= Clock skew =

Misaligned timing signals from different paths

Clock skew (sometimes called timing skew) is a phenomenon in synchronous digital circuit systems (such as computer systems) in which the same sourced clock signal arrives at different components at different times due to gate or, in more advanced semiconductor technology, wire signal propagation delay. The instantaneous difference between the readings of any two clocks is called their skew.

The operation of most digital circuits is synchronized by a periodic signal known as a "clock" that dictates the sequence and pacing of the devices on the circuit. This clock is distributed from a single source to all the memory elements of the circuit, which for example could be registers or flip-flops. In a circuit using edge-triggered registers, when the clock edge or tick arrives at a register, the register transfers the register input to the register output, and these new output values flow through combinational logic to provide the values at register inputs for the next clock tick.

Ideally, the input to each memory element reaches its final value in time for the next clock tick so that the behavior of the whole circuit can be predicted exactly. The maximum speed at which a system can run must account for the variance that occurs between the various elements of a circuit due to differences in physical composition, temperature, and path length.

In a synchronous circuit, two registers, or flip-flops, are said to be "sequentially adjacent" if a logic path connects them. Given two sequentially adjacent registers R_{i} and R_{j} with clock arrival times at the source and destination register clock pins equal to T_{Ci} and T_{Cj} respectively, clock skew can be defined as: T_{skew i, j} = T_{Ci} − T_{Cj}.

==In circuit design==
Clock skew can be caused by many different things, such as wire-interconnect length, temperature variations, variation in intermediate devices, capacitive coupling, material imperfections, and differences in input capacitance on the clock inputs of devices using the clock. As the clock rate of a circuit increases, timing becomes more critical and less variation can be tolerated if the circuit is to function properly.

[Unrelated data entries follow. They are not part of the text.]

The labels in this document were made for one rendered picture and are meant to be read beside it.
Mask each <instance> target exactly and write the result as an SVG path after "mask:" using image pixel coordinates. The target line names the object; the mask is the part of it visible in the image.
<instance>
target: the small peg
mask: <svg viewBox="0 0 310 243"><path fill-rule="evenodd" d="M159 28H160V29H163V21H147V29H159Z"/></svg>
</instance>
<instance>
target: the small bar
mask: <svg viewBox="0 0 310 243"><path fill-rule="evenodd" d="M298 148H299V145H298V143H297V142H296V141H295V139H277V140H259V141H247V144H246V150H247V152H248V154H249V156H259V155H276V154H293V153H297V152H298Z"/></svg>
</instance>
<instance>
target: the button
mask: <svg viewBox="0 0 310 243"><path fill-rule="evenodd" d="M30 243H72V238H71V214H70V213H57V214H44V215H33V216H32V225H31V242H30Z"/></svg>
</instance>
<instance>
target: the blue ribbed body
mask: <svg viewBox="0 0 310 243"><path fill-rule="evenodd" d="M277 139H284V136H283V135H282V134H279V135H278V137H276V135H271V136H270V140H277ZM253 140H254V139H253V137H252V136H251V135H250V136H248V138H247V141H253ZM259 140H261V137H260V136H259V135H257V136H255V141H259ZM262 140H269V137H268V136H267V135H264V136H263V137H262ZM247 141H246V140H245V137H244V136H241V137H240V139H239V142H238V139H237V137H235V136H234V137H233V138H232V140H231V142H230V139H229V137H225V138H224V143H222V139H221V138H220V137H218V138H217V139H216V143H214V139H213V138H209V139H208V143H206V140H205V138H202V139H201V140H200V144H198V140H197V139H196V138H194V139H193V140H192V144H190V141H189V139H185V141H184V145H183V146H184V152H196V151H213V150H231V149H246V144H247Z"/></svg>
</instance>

There are two types of clock skew: negative skew and positive skew. Positive skew occurs when the receiving register receives the clock tick later than the transmitting register. Negative skew is the opposite: the transmitting register gets the clock tick later than the receiving register. Zero clock skew refers to the arrival of the clock tick simultaneously at transmitting and receiving register.

===Harmful skew===

There are two types of violation that can be caused by clock skew. One problem is caused when the clock reaches the first register and the clock signal towards the second register travels slower than output of the first register into the second register - the output of the first register reaches the second register input faster and therefore is clocked replacing the initial data on the second register, or maybe destroying the integrity of the latched data. This is called a hold violation because the previous data is not held long enough at the destination flip-flop to be properly clocked through. Another problem is caused if the destination flip-flop receives the clock tick earlier than the source flip-flop - the data signal has that much less time to reach the destination flip-flop before the next clock tick. If it fails to do so, a setup violation occurs, so-called because the new data was not set up and stable before the next clock tick arrived. A hold violation is more serious than a setup violation because it cannot be fixed by increasing the clock period. Positive skew and negative skew cannot negatively impact setup and hold timing constraints respectively (see inequalities below).

===Beneficial skew===
Where a signal broadly clocks a circuit, the signals/state-transitions it initiates must be stabilized before it signals another set of state transitions -- and that limits the clock's upper frequency. Skew thus decreases the clock frequency at which the circuit will operate correctly. For each source register and destination register connected by a path, the following setup and hold inequalities must be obeyed:
1. $T \ge \text{reg} + \text{path}_\text{max} + J + S - (s_d - s_s)$
2. $(s_d - s_s) \le \text{reg} + \text{path}_\text{min} - J - H$

where
- T is the clock period,
- reg is the source register's clock to Q delay,
- $\text{path}_\text{max}$ is the path with the longest delay from source to destination,
- J is an upper bound on jitter,
- S is the setup time of the destination register
- $(s_d - s_s)$ represents the clock skew from the source to the destination registers,
- $\text{path}_\text{min}$ is the path with the shortest delay from source to destination,
- H is the hold time of the destination register,
- $s_d$ is the clock skew to the destination register, and
- $s_s$ is the clock skew to the source register.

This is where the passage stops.